Er hielt inne, begann nachzusinnen – und durchstrich die beiden letzten Zeilen. »Es scheint, daß ich mich da zu plump ausgedrückt habe,« flüsterte er vor sich hin. »Tit Nikonytsch meint, man solle den Damen nur immer Angenehmes sagen . . .«

Hinter der Widmung schrieb er in großer Schrift die Worte:

»Erster Teil
Kapitel I.«

Er stand auf, ging, sich die Hände reibend, im Zimmer auf und ab und überlegte, wie er das erste Kapitel beginnen lassen sollte, und was er am besten darin sagen könnte.

Nachdem er eine halbe Stunde hin und her gegangen war, mäßigte er seinen Schritt, als kämpfe er in Gedanken mit irgendwelchen Schwierigkeiten. Sein Schritt wurde immer langsamer und leiser. Endlich blieb er mitten im Zimmer wie verstört stehen, als sei er plötzlich auf einen Stein gestoßen.

»O Gott!« flüsterte er erschrocken – »ich habe doch versprochen, sie auf einen hohen Berg zu führen, und statt dessen führe ich sie . . . was ist mir denn da in den Kopf gekommen?«

Er verfiel in tiefes Brüten.

»Ja, ich werde sie schreiben, diese Geschichte Wjeras,« dachte er. »Wenn aber die russischen Jungfrauen plötzlich ihren Fehltritt, den ich da schildere, als ein nachahmenswertes Vorbild ansehen und wie die Ziegen eine nach der andern in die Schlucht hinunterhüpfen? Und es gibt so viel Schluchten und Abgründe in unserem russischen Vaterland . . . Was werden die Mütter und Väter dazu sagen?‹

Er stand wohl fünf Minuten auf einer Stelle, dann lachte er plötzlich hell auf und begann wieder mit großen Schritten im Zimmer auf und ab zu gehen.

»Wie würden unsere russischen Weras erbleichen und unsere russischen Marfinkas erröten, wenn sie hörten, daß ich sie . . . Gemsen genannt habe! Doch das soll mich nicht abhalten, den Roman zu schreiben«, sprach er zu sich und seufzte dabei traurig. »Aber es können andere Hindernisse eintreten . . . die Zensur zum Beispiel!
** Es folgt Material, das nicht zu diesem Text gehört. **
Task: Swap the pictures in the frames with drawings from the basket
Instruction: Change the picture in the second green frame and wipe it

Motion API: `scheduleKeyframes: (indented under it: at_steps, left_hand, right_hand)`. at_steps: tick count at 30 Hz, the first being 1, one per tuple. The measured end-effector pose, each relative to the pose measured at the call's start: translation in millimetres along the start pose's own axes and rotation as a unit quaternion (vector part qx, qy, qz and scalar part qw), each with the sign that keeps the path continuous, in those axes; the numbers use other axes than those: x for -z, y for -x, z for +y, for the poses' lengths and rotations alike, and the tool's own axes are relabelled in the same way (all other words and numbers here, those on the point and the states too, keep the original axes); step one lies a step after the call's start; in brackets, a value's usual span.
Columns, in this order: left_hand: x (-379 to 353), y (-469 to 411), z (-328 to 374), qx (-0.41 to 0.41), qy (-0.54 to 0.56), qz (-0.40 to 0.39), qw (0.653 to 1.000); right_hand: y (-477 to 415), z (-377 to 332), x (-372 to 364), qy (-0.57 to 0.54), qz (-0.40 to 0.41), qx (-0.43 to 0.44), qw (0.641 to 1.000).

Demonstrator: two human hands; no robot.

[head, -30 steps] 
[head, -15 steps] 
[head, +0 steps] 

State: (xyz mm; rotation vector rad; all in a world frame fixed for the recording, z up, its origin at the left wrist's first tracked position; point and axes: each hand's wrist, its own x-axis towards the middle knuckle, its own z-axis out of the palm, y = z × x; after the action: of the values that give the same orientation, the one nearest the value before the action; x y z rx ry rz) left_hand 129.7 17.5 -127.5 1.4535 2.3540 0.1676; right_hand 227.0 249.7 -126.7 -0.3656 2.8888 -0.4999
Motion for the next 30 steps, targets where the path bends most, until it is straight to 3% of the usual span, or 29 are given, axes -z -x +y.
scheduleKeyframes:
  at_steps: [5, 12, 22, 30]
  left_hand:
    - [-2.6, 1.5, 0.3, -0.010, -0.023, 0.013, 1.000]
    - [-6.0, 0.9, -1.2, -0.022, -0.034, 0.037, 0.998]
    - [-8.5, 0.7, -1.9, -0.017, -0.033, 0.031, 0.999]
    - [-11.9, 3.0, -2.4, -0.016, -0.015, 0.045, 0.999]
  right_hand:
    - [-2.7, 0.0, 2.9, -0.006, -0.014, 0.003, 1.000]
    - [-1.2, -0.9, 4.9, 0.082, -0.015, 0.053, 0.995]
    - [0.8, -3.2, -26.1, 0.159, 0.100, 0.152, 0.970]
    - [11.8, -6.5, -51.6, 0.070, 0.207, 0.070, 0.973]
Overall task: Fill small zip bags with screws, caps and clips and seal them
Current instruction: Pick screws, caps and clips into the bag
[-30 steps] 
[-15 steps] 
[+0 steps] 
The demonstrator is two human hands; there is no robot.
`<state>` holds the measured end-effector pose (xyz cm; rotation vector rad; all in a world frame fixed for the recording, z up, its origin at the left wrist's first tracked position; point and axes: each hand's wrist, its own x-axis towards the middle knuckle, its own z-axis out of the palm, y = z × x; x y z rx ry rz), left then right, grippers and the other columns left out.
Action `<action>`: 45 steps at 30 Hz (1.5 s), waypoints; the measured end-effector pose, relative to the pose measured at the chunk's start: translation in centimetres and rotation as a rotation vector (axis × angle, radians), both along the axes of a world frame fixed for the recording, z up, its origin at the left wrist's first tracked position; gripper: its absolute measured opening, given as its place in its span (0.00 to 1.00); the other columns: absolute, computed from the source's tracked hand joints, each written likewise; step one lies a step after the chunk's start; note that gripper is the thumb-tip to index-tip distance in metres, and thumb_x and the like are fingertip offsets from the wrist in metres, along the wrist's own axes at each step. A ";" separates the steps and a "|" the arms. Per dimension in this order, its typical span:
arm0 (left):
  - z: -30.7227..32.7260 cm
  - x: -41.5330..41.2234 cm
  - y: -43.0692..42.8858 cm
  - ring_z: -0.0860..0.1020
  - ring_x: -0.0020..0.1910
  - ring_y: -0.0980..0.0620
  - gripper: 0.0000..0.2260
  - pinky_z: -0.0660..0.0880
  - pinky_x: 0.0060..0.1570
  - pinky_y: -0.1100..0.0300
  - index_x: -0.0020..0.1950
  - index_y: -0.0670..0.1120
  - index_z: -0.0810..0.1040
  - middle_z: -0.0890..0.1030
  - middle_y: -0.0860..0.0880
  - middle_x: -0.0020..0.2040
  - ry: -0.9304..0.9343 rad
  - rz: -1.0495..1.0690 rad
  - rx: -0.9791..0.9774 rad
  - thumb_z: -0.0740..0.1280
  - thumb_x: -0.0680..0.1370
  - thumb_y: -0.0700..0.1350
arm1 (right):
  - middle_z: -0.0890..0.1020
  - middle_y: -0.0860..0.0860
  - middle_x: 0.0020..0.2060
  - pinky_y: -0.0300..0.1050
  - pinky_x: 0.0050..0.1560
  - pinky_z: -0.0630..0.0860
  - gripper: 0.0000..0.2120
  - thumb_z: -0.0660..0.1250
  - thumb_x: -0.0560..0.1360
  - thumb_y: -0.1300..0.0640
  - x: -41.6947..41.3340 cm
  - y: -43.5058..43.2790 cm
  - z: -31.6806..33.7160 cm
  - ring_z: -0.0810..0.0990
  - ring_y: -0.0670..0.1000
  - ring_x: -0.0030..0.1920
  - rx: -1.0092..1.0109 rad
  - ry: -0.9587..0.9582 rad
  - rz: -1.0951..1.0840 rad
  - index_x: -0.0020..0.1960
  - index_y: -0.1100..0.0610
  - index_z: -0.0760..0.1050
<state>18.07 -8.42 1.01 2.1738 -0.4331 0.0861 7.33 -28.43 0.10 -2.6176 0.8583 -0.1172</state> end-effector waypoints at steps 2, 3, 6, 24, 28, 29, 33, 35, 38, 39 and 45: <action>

Ja, die Zensur wird mir hinderlich sein«, rief er fast freudig aus, als hätte er einen glücklichen Fund gemacht.

»Was könnte mir wohl sonst noch in die Quere kommen?« Er begann nachzudenken.

»Es scheint, daß sonst weiter nichts im Wege steht – also wird wohl nichts weiter übrigbleiben, als daß ich drauflosschreibe.«

Er mäßigte seinen Schritt und vertiefte sich in das Gewebe des Romans, in seine Handlung, in den Charakter Weras, die noch unaufgeklärte psychologische Aufgabe, die Umgebung der Heldin, das landschaftliche Milieu. In tiefem Sinnen setzte er sich an den Tisch, stützte die Ellbogen darauf und legte den Kopf in die Hände. Er fuhr eine Weile mit der trockenen Feder über das Papier, tauchte sie dann langsam in das Tintenfaß und schrieb noch langsamer in der neuen Zeile, hinter der Überschrift »Kapitel I« die Worte: »Es war einmal . . .« nieder.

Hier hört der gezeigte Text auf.